From fec8edcfbd5966cd4c425b17932b0a47011ca299 Mon Sep 17 00:00:00 2001
From: RichieHakim <RichHakim@gmail.com>
Date: Sun, 14 Apr 2024 16:19:24 -0400
Subject: [PATCH] Refactor linear regression tests and add hypothesis test

---
 bnpm/linear_regression.py     | 205 ++++++++++++++++++++++++++++++----
 bnpm/tests/test_regression.py |  84 ++++++++++++++
 2 files changed, 269 insertions(+), 20 deletions(-)
 create mode 100644 bnpm/tests/test_regression.py

diff --git a/bnpm/linear_regression.py b/bnpm/linear_regression.py
index 4e71754..ca6591e 100644
--- a/bnpm/linear_regression.py
+++ b/bnpm/linear_regression.py
@@ -119,11 +119,40 @@ def ridge(X, y, lam=1, add_bias_terms=False):
 
 class LinearRegression_sk(sklearn.base.BaseEstimator, sklearn.base.RegressorMixin):
     """
-    My own version of a base linear regression estimator using sklearn's format.
+    Implements a basic linear regression estimator following the scikit-learn estimator interface.
     RH 2023
+    
+    Attributes:
+        coef_ (Union[np.ndarray, torch.Tensor]):
+            Coefficients of the linear model.
+        intercept_ (Union[float, np.ndarray, torch.Tensor]):
+            Intercept of the linear model.
     """
 
-    def get_backend_namespace(self, X, y=None):
+    def get_backend_namespace(
+        self, 
+        X: Union[np.ndarray, torch.Tensor], 
+        y: Optional[Union[np.ndarray, torch.Tensor]] = None
+    ) -> Dict[str, Callable]:
+        """
+        Determines the appropriate numerical backend (NumPy or PyTorch) based on
+        the type of input data.
+
+        Args:
+            X (Union[np.ndarray, torch.Tensor]): 
+                Input features array or tensor.
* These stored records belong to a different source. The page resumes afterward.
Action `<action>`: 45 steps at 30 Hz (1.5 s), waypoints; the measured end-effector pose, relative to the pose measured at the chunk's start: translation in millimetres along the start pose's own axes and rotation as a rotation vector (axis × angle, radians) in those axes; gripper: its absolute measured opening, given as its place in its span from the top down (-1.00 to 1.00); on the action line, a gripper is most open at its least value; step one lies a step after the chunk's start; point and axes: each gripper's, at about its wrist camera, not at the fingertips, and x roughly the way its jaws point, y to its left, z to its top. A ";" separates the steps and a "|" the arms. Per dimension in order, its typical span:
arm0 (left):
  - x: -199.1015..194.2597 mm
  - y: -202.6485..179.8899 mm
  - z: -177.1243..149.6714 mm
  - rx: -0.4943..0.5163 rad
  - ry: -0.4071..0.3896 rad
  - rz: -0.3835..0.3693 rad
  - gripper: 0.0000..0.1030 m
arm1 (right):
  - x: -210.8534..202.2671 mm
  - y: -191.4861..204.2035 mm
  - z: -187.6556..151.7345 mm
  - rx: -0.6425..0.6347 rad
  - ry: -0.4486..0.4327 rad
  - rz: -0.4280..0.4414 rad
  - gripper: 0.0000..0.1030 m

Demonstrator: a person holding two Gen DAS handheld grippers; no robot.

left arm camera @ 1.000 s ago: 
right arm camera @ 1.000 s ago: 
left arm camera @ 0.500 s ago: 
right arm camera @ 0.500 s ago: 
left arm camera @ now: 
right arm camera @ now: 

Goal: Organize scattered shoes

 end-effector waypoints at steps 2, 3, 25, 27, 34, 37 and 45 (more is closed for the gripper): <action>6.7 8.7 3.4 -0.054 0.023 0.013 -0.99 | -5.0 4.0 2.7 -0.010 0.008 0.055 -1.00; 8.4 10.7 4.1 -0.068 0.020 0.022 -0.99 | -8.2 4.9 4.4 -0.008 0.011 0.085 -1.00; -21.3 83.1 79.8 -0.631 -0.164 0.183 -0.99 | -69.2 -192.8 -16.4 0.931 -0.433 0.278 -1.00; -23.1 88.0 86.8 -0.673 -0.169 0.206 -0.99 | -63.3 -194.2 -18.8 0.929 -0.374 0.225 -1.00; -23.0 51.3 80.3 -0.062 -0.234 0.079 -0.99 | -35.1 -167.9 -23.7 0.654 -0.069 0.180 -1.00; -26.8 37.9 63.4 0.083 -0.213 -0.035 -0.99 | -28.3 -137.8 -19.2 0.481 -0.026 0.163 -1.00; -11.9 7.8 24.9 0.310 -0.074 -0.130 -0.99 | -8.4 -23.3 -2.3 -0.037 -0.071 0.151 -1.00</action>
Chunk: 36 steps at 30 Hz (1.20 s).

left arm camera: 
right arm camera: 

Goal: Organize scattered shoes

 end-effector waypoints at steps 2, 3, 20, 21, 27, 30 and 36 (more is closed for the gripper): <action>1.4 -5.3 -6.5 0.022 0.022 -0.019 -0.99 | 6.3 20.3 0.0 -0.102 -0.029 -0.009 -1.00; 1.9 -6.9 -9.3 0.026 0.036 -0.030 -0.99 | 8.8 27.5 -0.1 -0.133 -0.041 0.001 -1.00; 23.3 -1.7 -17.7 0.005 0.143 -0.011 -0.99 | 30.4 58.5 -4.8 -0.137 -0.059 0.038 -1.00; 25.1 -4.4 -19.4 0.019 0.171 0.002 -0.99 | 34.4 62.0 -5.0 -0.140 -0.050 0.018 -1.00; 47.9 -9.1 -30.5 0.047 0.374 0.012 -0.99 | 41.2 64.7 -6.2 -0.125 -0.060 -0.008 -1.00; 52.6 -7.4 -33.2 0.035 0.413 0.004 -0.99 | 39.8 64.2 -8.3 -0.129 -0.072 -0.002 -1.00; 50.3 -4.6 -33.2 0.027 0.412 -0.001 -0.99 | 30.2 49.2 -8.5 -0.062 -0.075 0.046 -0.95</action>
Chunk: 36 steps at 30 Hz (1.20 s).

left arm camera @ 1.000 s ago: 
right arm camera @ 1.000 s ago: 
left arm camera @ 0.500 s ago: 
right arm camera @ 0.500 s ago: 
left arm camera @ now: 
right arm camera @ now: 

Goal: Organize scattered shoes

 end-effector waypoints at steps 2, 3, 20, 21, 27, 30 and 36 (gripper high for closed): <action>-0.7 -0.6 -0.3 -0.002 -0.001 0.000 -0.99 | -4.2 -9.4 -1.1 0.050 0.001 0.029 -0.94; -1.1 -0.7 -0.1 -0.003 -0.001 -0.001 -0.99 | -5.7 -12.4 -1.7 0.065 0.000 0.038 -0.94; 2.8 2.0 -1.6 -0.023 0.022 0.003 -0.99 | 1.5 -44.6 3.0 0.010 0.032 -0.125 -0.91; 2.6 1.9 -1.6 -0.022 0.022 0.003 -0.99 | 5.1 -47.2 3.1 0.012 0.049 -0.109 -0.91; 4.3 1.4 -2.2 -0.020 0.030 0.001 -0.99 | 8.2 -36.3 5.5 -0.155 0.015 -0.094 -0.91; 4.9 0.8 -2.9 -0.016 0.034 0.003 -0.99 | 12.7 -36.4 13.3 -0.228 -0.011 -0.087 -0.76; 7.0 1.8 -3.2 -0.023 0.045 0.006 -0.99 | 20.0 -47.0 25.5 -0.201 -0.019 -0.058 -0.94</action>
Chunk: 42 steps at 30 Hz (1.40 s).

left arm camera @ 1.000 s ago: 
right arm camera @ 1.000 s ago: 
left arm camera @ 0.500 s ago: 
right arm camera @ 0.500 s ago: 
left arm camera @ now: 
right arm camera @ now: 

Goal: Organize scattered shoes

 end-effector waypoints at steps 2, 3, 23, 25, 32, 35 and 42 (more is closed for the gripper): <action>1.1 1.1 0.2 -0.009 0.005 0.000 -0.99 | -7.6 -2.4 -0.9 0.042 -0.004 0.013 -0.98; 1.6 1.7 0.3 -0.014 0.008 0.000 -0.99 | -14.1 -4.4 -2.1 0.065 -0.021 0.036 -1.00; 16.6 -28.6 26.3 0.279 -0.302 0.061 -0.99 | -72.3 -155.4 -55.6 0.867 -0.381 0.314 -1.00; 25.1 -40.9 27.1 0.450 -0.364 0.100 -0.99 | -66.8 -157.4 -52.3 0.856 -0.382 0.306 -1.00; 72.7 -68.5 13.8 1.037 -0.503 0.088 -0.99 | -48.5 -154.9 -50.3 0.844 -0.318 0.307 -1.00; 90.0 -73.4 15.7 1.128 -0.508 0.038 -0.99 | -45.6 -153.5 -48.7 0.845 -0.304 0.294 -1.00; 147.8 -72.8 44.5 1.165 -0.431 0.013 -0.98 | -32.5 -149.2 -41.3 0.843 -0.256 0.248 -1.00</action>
+            y (Optional[Union[np.ndarray, torch.Tensor]]): 
+                Optional target array or tensor. (Default is ``None``)
+
+        Raises:
+            NotImplementedError: 
+                If the input type is neither NumPy array nor PyTorch tensor.
+        
+        Returns:
+            Dict[str, Callable]: 
+                Dictionary containing backend-specific functions and
+                constructors.
+        """
         if isinstance(X, torch.Tensor):
             backend = 'torch'
             if y is not None:
@@ -158,14 +187,50 @@ def get_backend_namespace(self, X, y=None):
         
         return ns
 
-    def predict(self, X):
+    def predict(self, X: Union[np.ndarray, torch.Tensor]) -> Union[np.ndarray, torch.Tensor]:
+        """
+        Predicts the target values using the linear model.
 
+        Args:
+            X (Union[np.ndarray, torch.Tensor]): 
+                Input features array or tensor.
+        
+        Returns:
+            Union[np.ndarray, torch.Tensor]: 
+                Predicted target values.
+        """
         if X.ndim==1:
             X = X[:, None]
 
         return X @ self.coef_ + self.intercept_
 
-    def score(self, X, y, sample_weight=None):
+    def score(
+        self, 
+        X: Union[np.ndarray, torch.Tensor], 
+        y: Union[np.ndarray, torch.Tensor], 
+        sample_weight: Optional[np.ndarray] = None
+    ) -> float:
+        """
+        Calculates the coefficient of determination R^2 of the prediction.
+
+        Args:
+            X (Union[np.ndarray, torch.Tensor]): 
+                Input features for which to predict the targets.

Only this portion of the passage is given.